--- PROVIDED DATA Enclosed Below ---

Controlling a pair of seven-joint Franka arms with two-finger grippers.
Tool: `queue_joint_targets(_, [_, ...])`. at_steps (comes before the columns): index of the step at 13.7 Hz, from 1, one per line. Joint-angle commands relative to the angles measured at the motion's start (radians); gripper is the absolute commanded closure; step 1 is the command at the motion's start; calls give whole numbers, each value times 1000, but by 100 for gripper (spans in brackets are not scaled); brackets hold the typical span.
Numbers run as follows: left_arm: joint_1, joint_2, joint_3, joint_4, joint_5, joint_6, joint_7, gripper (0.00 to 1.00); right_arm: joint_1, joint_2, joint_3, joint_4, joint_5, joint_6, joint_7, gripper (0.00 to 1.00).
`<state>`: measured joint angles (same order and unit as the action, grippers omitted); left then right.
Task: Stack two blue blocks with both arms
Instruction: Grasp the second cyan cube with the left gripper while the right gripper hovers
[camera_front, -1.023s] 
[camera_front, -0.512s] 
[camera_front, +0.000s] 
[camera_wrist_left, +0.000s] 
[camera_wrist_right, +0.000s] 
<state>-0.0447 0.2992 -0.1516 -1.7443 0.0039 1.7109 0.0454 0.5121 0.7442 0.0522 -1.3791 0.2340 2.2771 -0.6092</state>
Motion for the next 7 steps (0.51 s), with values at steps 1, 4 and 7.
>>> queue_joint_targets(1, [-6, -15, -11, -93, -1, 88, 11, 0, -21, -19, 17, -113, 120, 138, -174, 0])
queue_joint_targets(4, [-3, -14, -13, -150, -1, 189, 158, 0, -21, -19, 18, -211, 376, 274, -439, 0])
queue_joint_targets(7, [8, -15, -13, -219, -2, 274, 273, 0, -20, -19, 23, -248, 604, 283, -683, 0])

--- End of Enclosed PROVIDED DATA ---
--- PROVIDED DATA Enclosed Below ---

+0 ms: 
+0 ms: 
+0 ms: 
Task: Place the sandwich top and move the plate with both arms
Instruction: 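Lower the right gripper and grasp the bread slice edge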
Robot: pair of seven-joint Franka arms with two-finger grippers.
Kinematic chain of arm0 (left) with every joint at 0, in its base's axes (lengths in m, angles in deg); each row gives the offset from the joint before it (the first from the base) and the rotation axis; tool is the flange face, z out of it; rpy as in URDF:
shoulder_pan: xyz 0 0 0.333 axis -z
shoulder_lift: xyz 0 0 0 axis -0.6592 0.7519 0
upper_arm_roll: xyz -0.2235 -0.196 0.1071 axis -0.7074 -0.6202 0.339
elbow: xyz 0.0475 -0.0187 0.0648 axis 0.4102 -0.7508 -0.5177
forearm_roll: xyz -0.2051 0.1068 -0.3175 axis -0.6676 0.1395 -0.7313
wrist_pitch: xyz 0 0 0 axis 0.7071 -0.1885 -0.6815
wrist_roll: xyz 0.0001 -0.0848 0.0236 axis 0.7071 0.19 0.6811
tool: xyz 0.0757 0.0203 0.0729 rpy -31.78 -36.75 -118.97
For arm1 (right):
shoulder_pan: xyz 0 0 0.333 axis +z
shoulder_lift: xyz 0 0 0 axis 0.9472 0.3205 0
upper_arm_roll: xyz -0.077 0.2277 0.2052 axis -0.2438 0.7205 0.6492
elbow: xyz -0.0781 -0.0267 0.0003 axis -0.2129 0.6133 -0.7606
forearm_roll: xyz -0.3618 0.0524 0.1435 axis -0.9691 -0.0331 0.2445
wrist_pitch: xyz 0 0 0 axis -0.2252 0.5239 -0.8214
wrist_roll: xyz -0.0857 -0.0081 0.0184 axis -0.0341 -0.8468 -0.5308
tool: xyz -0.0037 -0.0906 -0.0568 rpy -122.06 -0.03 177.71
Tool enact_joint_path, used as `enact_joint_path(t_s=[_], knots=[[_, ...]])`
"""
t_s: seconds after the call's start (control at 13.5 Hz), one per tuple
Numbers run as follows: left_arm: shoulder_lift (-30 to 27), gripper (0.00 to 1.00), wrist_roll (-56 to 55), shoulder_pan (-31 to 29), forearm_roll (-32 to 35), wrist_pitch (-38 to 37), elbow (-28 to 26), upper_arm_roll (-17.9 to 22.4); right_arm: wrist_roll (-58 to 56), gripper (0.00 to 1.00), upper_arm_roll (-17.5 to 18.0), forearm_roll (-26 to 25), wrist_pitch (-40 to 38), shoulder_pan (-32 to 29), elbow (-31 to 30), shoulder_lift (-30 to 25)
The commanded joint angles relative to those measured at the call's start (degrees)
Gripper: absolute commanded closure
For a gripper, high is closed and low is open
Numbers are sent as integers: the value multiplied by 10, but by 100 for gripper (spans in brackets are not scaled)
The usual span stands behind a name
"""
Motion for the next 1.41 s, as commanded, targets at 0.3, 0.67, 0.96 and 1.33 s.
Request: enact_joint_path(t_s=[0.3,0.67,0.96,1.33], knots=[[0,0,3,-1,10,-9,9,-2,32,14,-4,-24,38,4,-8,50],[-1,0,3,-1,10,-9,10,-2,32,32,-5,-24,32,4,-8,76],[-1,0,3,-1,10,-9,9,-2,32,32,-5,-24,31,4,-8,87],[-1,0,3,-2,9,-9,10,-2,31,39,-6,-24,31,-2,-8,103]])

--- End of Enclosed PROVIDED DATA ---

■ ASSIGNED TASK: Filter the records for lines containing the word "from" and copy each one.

■ EXERCISE SOLUTION:
Tool: `queue_joint_targets(_, [_, ...])`. at_steps (comes before the columns): index of the step at 13.7 Hz, from 1, one per line. Joint-angle commands relative to the angles measured at the motion's start (radians); gripper is the absolute commanded closure; step 1 is the command at the motion's start; calls give whole numbers, each value times 1000, but by 100 for gripper (spans in brackets are not scaled); brackets hold the typical span.
Kinematic chain of arm0 (left) with every joint at 0, in its base's axes (lengths in m, angles in deg); each row gives the offset from the joint before it (the first from the base) and the rotation axis; tool is the flange face, z out of it; rpy as in URDF:

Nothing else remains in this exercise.